Hayatta bazı anlar vardır ; sıçtığınızı hissettiğiniz anlar. İşte tam da o anlardan birindeymişim gibi hissediyordum. En azından Uğur telefon kabının içindeki kimliğini çıkarana kadar. Çünkü o zaman sadece "Ne yapıyor bu geri zekalı" diye düşünüyordum. Ben Uğur'a anlamsız bakışlar atarken Uğur sakince kimliği Mehmet abiye uzattı. Mehmet abi kimliği hırsla Uğur'un elinden aldı ve incelemeye başladı. Neden bilmiyorum ama Mehmet abinin gerildiğini fark ettim. Bir süre kimliği inceledikten sonra bakışları bize döndü.
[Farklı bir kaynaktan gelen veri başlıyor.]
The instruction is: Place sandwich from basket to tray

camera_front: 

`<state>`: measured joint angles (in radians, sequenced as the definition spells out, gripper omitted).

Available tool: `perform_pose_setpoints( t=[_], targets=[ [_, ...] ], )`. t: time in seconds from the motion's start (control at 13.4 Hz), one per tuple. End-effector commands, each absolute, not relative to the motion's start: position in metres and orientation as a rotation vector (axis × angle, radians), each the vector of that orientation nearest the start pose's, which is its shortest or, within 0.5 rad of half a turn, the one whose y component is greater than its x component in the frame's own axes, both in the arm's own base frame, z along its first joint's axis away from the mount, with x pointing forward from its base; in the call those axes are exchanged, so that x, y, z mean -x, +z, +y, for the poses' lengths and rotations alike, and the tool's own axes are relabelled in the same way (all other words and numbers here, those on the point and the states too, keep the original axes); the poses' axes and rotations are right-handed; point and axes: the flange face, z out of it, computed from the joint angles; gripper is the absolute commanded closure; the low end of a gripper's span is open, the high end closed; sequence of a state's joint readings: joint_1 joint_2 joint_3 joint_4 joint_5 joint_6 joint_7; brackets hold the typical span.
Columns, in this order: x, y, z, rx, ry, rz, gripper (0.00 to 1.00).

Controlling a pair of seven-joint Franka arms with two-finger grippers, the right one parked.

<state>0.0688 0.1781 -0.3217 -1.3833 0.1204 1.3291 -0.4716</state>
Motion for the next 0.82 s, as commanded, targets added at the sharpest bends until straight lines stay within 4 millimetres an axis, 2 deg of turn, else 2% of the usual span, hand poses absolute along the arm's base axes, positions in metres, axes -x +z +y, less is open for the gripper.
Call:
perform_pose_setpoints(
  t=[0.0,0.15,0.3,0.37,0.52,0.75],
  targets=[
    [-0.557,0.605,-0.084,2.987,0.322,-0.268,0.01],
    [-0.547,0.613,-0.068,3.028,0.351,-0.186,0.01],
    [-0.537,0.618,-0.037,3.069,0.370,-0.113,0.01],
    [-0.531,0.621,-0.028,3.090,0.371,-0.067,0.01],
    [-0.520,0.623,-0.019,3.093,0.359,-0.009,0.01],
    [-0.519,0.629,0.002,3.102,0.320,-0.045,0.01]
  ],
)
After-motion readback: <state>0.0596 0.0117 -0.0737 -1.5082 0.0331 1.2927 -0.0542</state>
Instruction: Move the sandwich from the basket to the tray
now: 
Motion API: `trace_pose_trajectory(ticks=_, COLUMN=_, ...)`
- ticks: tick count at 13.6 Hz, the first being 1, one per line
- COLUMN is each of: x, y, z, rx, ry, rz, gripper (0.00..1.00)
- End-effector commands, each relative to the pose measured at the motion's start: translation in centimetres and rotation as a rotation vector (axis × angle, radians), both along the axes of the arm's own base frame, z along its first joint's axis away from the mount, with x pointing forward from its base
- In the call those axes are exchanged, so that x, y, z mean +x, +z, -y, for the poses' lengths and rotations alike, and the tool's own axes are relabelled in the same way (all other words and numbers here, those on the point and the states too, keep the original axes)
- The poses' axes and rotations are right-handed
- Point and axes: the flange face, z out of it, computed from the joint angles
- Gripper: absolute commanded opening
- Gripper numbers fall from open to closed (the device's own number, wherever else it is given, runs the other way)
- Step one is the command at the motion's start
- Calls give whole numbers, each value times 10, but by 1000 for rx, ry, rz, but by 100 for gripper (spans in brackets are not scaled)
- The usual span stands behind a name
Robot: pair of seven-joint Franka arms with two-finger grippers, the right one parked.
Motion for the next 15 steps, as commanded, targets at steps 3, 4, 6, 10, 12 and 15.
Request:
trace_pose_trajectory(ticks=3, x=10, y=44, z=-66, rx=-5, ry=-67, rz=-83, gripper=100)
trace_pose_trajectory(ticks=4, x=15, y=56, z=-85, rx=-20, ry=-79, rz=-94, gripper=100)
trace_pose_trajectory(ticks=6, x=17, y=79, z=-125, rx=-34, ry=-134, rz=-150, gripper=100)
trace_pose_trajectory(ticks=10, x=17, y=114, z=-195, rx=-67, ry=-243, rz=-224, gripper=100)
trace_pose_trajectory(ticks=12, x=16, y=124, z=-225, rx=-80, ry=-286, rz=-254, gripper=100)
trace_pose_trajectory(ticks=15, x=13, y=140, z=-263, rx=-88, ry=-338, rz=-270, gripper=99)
"Bu sefer kuyruğu kurtarmış olabilirsiniz. Ama bir daha şüpheli bir hareketinizi görmeyeyim. Şimdi gidin nereye gidiyorsanız 8.30 dan önce gelmeyin, almam. Üstünüze su dökerim apartmandaki Hafize teyze gibi."

"Zahmet olmazsa kimliğimi alabilir miyim?" dedi Uğur "Lazım oluyor arada" diye devam etti imalı bir şekilde. Mehmet abi onu takmadan bana doğru döndü.

"Asena 'Seni ne kadar alakadar eder' diyebilirsin belki. Ama arkadaşlarına dikkat et. Çünkü sana en çok en güvendiklerin zarar verirler."

"Seni anlıyorum Mehmet abi. Teşekkür ederim uyardığın için. Bunu düşüneceğim. Kolay gelsin sana." deyip Uğur ile beraber her zamanki bank masamıza gittik."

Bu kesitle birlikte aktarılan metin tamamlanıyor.